InterPore2023

Modelling the transport and retention of nanoparticles in a single partially-saturated pore in soil

25 May 2023, 14:00

15m

Oral Presentation (MS09) Pore-scale modelling MS09

Speaker

Mr Jayaraj J (PhD Scholar)

Description

Due to the wide application of nanotechnology in several fields including various consumer products, industrial processes, and biomedical fields, release of nanoparticles into the subsurface is inevitable. Once they enter the soil, they get transported through the vadose zone, where a fraction of the infiltrated particles is retained at grain surfaces (also called solid-water interface, SWI), air-water interface (AWI), and air-water-solid contact region (AWS). These retained particles may get remobilized due to change in water flow and chemistry making the vadose zone a secondary pollution source. Hence to evaluate groundwater pollution, it is necessary to understand the transport mechanisms of these particles in the unsaturated part of subsurface. In this study, a 3D mathematical model is developed to simulate the transport and retention of nanoparticles within a single partially-saturated pore with an angular cross-section. The model accounts for particle deposition at SWI, AWI, and AWS. A novel formulation for particle diffusive transport from AWI to AWS, where particles are assumed to be retained irreversibly by capillary forces is developed. The transport in the pore is modelled using the advection-diffusion equation and the mass exchange with the SWI, AWI and contact region are modelled as first-ordered reactions that depend on the interaction energy of particles with the interfaces. Quantitative relationships for attachment and detachment rate coefficients of nanoparticles towards various interfaces with respect to twelve different pore-scale parameters were developed.
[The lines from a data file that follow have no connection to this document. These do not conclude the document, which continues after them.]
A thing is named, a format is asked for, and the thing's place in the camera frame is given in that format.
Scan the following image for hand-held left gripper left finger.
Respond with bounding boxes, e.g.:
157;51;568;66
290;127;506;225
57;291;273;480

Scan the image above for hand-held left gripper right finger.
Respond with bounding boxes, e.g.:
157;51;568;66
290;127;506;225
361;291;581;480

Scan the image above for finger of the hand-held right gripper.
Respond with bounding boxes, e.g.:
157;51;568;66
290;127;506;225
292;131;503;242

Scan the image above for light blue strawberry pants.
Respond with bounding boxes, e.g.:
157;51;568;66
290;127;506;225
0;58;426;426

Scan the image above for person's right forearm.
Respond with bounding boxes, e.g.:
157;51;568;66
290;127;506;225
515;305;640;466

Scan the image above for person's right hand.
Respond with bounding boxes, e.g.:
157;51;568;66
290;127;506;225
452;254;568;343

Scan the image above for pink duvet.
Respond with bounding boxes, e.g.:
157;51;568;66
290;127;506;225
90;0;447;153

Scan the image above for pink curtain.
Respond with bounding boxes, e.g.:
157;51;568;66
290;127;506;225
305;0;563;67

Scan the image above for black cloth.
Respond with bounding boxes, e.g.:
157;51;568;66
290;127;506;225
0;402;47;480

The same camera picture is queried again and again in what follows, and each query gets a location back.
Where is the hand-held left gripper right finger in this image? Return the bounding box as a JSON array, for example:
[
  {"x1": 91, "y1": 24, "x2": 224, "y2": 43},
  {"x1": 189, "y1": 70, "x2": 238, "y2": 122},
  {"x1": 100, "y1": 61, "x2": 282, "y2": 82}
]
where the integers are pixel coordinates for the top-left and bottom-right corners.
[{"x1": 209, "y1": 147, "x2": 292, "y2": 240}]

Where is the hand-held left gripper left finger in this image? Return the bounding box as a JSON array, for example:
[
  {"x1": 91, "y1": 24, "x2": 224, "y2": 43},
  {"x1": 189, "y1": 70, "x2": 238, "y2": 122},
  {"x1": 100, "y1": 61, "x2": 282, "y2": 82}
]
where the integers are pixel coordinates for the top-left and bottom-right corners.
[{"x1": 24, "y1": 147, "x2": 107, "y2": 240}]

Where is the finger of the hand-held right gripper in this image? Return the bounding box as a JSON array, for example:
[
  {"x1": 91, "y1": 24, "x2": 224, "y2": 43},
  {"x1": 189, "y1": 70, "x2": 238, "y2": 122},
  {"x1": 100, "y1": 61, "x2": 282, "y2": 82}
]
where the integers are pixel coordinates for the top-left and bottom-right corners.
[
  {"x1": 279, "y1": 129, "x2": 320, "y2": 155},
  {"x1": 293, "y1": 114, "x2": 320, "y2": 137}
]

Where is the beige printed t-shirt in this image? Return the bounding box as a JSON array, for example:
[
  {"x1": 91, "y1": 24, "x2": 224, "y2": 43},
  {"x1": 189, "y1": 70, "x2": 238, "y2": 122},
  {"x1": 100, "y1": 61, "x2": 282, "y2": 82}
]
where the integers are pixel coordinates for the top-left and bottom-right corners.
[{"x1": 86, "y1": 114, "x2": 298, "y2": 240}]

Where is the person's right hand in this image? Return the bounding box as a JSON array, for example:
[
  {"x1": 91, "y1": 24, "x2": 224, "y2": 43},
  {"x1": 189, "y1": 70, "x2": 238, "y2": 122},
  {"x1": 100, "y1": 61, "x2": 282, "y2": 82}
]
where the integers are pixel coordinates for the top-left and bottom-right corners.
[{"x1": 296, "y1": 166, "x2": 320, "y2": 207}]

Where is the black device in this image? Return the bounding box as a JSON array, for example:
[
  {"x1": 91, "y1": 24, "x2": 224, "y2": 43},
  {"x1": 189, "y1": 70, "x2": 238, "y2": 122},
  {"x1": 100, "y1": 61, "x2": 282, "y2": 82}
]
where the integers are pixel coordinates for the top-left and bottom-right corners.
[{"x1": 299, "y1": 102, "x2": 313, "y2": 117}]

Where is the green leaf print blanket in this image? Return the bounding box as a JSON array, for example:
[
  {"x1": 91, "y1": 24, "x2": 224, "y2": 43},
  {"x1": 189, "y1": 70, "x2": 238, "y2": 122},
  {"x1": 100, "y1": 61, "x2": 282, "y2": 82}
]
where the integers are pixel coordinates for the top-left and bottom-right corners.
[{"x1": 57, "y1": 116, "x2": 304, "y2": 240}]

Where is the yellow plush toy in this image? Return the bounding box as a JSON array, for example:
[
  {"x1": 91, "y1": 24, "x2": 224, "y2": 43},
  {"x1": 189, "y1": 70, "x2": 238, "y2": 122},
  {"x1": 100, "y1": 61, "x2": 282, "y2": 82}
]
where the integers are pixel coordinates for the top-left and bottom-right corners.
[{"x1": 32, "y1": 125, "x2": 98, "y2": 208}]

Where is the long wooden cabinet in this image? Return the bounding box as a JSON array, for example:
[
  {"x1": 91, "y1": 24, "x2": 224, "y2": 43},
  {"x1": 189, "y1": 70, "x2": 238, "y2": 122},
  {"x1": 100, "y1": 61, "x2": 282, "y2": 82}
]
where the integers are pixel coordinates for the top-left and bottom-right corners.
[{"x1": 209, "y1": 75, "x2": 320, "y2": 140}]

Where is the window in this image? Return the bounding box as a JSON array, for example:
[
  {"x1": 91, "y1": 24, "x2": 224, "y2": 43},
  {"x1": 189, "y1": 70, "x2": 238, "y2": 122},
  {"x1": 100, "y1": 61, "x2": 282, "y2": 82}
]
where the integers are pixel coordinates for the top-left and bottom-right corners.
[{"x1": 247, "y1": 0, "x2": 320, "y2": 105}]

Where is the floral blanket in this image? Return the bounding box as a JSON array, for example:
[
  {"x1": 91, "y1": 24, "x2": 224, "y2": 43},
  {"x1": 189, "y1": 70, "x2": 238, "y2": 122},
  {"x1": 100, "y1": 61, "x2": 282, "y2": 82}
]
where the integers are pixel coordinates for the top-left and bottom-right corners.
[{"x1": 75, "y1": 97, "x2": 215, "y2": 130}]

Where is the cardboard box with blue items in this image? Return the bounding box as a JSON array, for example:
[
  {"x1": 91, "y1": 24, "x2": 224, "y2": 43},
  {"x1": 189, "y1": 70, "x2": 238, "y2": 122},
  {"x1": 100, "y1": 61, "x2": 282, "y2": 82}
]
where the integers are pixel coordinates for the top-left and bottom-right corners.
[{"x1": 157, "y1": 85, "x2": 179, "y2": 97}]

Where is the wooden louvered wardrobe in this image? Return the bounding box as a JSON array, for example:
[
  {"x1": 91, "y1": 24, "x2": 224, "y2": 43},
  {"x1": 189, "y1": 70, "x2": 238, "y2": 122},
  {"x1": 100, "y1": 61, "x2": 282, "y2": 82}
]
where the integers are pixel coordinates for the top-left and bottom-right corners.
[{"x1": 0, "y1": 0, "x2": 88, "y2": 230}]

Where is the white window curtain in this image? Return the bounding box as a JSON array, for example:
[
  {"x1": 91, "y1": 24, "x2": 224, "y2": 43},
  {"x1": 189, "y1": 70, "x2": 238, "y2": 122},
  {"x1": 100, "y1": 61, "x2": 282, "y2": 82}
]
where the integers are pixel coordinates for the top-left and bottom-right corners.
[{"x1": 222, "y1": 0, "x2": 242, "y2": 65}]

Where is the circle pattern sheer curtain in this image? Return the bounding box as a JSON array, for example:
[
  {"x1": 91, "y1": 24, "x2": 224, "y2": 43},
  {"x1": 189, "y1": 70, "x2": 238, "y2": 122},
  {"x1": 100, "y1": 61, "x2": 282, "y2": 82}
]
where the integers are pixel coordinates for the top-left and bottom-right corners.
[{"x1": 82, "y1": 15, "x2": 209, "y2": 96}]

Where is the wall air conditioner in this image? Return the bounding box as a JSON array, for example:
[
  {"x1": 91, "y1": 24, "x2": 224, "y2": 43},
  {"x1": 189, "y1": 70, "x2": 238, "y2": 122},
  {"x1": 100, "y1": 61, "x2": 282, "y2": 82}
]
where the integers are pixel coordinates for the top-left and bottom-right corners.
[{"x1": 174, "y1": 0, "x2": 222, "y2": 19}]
It was found that the geometry and flow parameters play a significant role in the retention of particles at various interfaces, and parameters describing the system chemistry have a negligible effect on particle retention. The formulas for attachment and detachment rate coefficients of nanoparticles towards various interfaces developed in this study can be further incorporated into a pore-network model to upscale particle transport to the continuum scale.